Here's where things start to get tricky: Buried in their corporate filings, startups tuck away all sorts of provisions that reward investors for accepting these mega-valuations. The practice is more regular and egregious in financing rounds for mature companies. Their capital requirements tend to be much larger, so they must turn to more sophisticated investment firms that demand these kinds of terms. Startups that are generous with these guarantees can garner much higher valuations.
Each provision covers different ways to make sure new investors get paid back, even if disaster strikes, if an initial public offering gives the company a market cap far less than its private number, or, more commonly, if the startup has to raise money again at a lower valuation. One stipulation, called senior liquidation preference, ensures that a certain group gets its money back before anyone else, including employees. Another class, called downside protection or ratchets, automatically grants additional shares in the event of a declining valuation, removing a great deal of risk that the stake will ever lose value.

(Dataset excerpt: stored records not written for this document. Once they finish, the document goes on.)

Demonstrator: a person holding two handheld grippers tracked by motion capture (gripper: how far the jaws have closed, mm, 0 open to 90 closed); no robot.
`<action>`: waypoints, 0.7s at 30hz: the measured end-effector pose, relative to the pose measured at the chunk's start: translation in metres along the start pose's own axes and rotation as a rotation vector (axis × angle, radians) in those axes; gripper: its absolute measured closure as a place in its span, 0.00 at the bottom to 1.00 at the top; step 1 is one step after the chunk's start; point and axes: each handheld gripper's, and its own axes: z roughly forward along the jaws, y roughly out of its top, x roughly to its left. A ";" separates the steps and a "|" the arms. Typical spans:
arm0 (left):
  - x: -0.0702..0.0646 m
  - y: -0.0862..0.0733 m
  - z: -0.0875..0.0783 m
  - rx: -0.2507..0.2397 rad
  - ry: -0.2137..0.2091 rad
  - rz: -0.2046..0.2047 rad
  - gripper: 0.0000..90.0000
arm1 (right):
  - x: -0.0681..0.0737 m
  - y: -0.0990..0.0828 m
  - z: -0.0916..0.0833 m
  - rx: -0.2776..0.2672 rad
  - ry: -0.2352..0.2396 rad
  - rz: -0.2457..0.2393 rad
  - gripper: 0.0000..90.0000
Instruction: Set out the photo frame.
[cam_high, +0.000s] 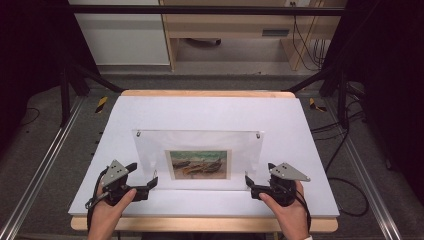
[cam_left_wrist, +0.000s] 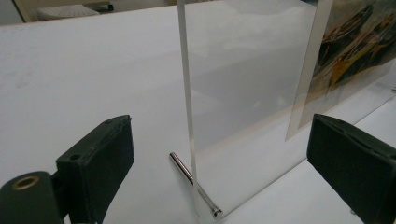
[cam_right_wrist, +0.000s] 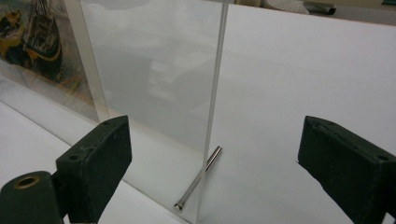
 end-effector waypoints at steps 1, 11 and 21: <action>0.000 0.000 -0.001 -0.005 0.001 0.001 0.08 | 0.000 0.000 -0.001 -0.001 -0.002 -0.002 0.11; 0.000 0.001 -0.007 -0.029 0.002 0.004 0.08 | -0.003 -0.002 -0.010 -0.022 -0.020 -0.001 0.11; 0.005 -0.005 -0.019 -0.032 0.013 -0.011 0.08 | -0.007 -0.010 -0.024 -0.029 -0.047 0.005 0.09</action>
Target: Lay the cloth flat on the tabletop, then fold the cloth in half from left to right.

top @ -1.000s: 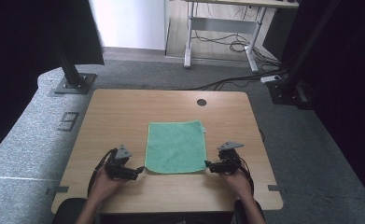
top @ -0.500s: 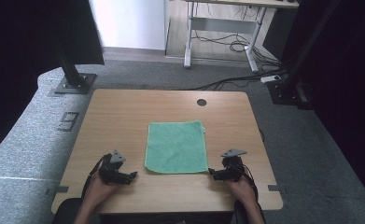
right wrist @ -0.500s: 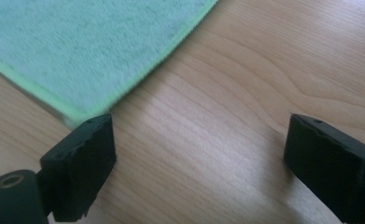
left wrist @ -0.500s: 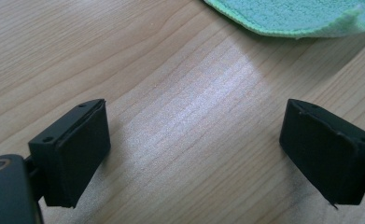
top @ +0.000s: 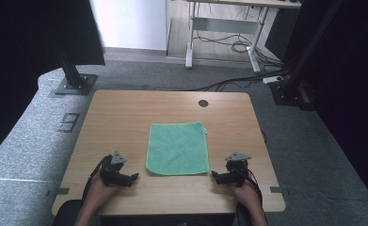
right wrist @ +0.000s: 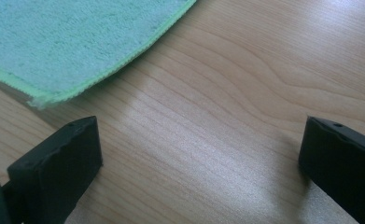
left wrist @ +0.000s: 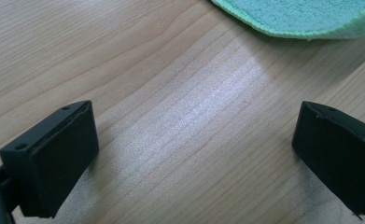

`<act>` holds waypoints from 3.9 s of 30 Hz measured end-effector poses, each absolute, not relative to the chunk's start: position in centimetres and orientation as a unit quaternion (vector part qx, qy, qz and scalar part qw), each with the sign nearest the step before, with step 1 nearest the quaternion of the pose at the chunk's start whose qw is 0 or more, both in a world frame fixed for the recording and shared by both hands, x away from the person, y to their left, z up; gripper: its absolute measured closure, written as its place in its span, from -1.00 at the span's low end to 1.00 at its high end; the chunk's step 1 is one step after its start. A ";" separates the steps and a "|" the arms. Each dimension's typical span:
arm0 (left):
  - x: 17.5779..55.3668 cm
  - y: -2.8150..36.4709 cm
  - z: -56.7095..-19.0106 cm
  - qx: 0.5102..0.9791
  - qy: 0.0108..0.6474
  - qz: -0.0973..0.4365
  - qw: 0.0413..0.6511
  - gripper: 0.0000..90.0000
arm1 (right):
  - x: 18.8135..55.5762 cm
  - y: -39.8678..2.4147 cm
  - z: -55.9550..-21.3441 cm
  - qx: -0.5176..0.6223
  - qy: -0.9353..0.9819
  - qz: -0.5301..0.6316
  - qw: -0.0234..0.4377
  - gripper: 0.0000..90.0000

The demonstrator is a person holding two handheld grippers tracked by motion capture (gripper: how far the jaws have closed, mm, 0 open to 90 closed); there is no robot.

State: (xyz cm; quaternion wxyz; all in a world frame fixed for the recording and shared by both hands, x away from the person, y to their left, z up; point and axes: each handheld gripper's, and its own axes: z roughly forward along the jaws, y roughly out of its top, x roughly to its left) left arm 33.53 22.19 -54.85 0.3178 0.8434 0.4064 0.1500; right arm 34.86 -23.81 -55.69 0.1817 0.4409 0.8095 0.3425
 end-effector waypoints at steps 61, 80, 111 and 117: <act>40.3 17.8 -54.6 0.839 0.408 0.182 0.308 -0.97 | 36.9 -20.6 -54.7 0.453 0.816 0.308 0.183 -0.83; 37.0 15.0 -54.6 0.860 0.377 0.133 0.316 -0.97 | 37.9 -24.9 -55.1 0.497 0.784 0.319 0.192 -0.86; 47.7 18.0 -53.5 0.800 0.465 0.173 0.339 -0.98 | 37.5 -25.1 -55.6 0.490 0.776 0.339 0.205 -0.90; 48.3 18.0 -54.5 0.804 0.473 0.176 0.315 -0.98 | 37.5 -25.1 -55.6 0.490 0.777 0.340 0.204 -0.90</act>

"When we're talking about these decacorn-type valuations, generally, the way these deals are structured is: They could be worth that much; it's not a fake number, but it's not the same as buying the stock in the public market," says Jason Lemkin, managing director at Storm Ventures. "There's always some kind of warrant, some kind of ratchet, some kind of downside protection."

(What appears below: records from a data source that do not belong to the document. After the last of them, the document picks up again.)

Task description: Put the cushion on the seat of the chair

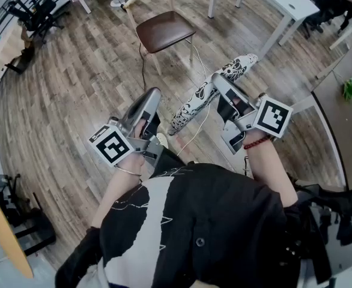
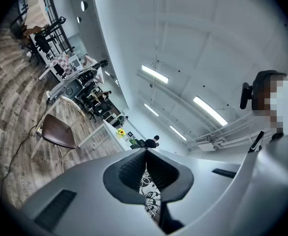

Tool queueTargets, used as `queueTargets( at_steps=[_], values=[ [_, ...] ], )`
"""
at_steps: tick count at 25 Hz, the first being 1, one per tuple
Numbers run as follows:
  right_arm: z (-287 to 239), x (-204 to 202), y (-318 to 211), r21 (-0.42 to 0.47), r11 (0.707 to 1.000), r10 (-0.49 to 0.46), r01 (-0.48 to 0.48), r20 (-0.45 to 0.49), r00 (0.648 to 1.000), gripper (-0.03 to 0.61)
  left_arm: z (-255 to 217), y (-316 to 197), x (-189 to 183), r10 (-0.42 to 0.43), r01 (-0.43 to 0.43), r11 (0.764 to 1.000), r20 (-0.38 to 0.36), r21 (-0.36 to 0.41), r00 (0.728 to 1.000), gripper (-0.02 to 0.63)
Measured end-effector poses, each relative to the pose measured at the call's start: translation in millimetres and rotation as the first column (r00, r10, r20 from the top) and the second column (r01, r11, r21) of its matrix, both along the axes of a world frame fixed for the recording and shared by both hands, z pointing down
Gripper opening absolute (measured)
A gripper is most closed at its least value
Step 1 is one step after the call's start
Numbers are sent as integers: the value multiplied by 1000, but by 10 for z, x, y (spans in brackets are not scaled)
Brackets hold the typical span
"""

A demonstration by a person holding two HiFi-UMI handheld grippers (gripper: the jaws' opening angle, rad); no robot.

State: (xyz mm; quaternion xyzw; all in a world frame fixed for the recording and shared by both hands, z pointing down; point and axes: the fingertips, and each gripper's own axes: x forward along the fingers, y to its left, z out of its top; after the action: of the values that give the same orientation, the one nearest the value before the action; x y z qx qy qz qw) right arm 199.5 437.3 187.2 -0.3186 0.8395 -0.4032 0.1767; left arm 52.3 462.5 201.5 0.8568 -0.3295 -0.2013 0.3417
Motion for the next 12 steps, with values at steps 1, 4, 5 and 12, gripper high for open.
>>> queueTargets(
  at_steps=[1, 4, 5, 12],
  values=[
    [1, 4, 1, 0, 1000, 2, -2, 0, 1000, 15, 1, -1, 2, 1, -1, 1000, 2, 0, 1000, 12],
    [-1, 12, 0, 4, 1000, 7, -7, -2, 1000, 15, 5, -3, 10, 5, -5, 1000, 9, 2, 1000, 12],
    [0, 11, -1, 7, 1000, 7, -7, -2, 1000, 15, 8, -5, 9, 5, -5, 1000, 12, 2, 1000, 12],
    [125, 69, -24, 8, 1000, 17, -17, -1, 1000, 15, 98, -38, -43, 0, 0, 1000, 26, 24, 1000, 12]
  ],
)
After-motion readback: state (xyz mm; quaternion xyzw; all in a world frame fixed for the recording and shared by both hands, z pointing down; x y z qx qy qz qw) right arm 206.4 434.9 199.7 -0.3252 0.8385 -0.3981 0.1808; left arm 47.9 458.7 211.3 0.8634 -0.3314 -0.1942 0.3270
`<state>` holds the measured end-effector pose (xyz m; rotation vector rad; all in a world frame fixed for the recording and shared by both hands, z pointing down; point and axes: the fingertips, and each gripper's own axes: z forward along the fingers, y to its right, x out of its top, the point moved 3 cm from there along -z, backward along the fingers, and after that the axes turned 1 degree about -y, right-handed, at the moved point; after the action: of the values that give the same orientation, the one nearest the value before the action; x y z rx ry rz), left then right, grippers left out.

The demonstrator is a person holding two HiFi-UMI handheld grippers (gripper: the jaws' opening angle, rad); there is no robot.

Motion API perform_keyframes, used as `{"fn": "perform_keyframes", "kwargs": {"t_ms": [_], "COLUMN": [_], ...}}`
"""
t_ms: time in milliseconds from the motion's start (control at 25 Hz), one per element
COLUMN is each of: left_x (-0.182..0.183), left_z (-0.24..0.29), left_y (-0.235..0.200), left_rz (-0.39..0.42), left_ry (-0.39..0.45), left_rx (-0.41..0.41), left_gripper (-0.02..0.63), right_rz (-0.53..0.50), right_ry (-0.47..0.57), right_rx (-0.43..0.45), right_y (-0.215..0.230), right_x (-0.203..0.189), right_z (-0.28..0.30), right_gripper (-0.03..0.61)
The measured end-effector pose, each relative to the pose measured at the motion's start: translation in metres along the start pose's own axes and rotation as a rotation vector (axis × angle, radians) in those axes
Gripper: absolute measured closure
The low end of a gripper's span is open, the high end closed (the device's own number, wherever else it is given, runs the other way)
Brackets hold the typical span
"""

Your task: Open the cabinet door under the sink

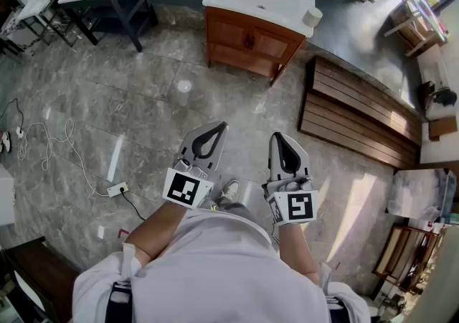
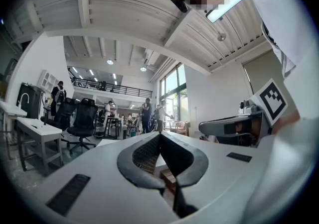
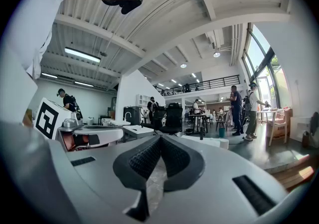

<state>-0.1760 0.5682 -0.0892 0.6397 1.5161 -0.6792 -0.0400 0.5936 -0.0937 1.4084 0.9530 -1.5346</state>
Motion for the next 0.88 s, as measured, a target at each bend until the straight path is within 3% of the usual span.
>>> {"fn": "perform_keyframes", "kwargs": {"t_ms": [200, 600, 880], "left_x": [0.006, 0.001, -0.004], "left_z": [0.024, 0.049, 0.085], "left_y": [-0.013, -0.033, -0.013], "left_rz": [0.001, 0.003, 0.031], "left_ry": [0.029, 0.007, 0.000], "left_rx": [-0.037, -0.039, 0.008], "left_gripper": [0.604, 0.604, 0.604], "right_rz": [-0.001, 0.022, 0.019], "right_ry": [0.007, 0.036, 0.026], "right_rx": [-0.009, -0.017, -0.012], "right_y": [0.007, 0.021, 0.078], "right_x": [0.005, 0.008, -0.011], "right_z": [0.021, 0.043, 0.032], "right_gripper": [0.546, 0.545, 0.545]}}
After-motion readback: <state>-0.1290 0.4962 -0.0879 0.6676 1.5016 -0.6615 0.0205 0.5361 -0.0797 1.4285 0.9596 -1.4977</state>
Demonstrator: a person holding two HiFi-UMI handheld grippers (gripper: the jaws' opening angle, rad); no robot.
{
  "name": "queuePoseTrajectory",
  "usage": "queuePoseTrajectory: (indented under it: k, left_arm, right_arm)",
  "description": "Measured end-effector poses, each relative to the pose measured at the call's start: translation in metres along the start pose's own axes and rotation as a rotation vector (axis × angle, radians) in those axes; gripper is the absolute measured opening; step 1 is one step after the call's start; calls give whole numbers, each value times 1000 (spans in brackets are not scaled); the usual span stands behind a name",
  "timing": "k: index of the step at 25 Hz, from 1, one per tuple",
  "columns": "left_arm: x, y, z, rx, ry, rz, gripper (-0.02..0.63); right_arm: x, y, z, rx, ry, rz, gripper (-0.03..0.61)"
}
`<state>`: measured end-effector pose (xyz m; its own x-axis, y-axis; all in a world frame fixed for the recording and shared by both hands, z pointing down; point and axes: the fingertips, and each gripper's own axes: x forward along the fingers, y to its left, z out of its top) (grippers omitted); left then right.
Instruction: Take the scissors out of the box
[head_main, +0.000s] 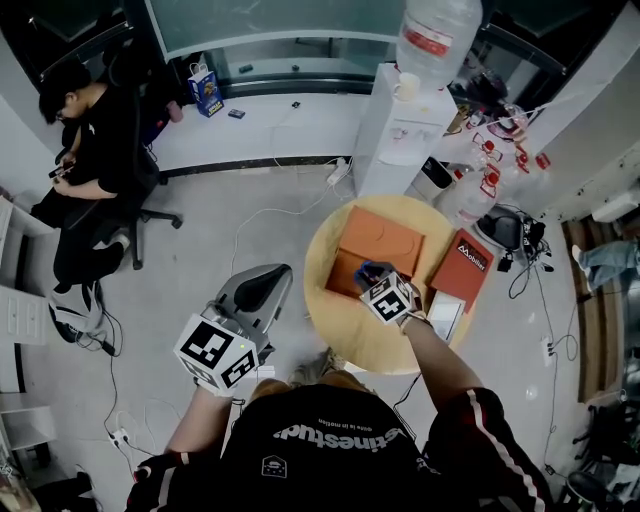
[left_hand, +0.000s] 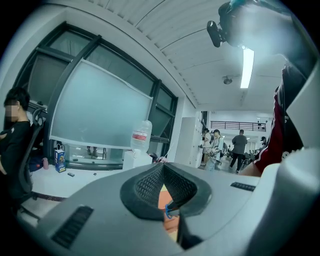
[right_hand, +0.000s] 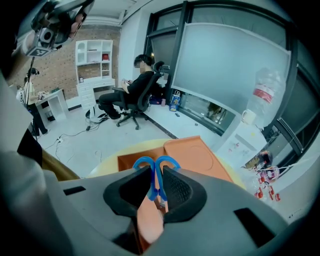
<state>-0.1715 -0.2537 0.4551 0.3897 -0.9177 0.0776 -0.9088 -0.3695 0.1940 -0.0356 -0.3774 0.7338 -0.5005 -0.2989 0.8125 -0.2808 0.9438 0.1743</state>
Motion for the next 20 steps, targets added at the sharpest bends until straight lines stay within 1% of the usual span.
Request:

In addition to minimizing the chance of getting burned, investors fear missing out on the next Google or Facebook. A severe case of FOMO can cause some to do crazy things to get into the hottest deals. But they don't just want the promise of an IPO or an acquisition someday; they want it to happen soon.
The firms giving cash to mature startups are often hedge funds, investment banks, and sovereign wealth funds, which can't afford to wait seven to 10 years for a bet to deliver returns, as a VC can. If a startup's board of directors promises a short, plausible timeline for taking the company public, investors are more likely to give leeway on eye-popping valuations. In exchange for coughing up hundreds of millions to keep the lights and espresso machines on, these investors may also arrange to get shares at, say, a 20 percent discount to the IPO price. Or they may still push to get paid back first and in full.
"When investors are demanding these provisions more, especially things like senior liquidation preferences, that tells me that there's more risk and uncertainty in the market, and they're really protecting themselves," says Barry Kramer, a partner at Fenwick & West, a law firm involved in some of the Valley's hottest deals. "I don't like to use the word bubble, but it's a sign of concern that valuations are getting too high."
There is, however, a further number that's grounded in reality. It's the valuation based on common stock, which is generally what employees receive, and it's calculated by professional auditors. That figure usually isn't anywhere close to the headline number. "It may be 30 percent less; it may be 50 percent less," Kramer says. "They don't necessarily disclose that to the public until the time of their IPO."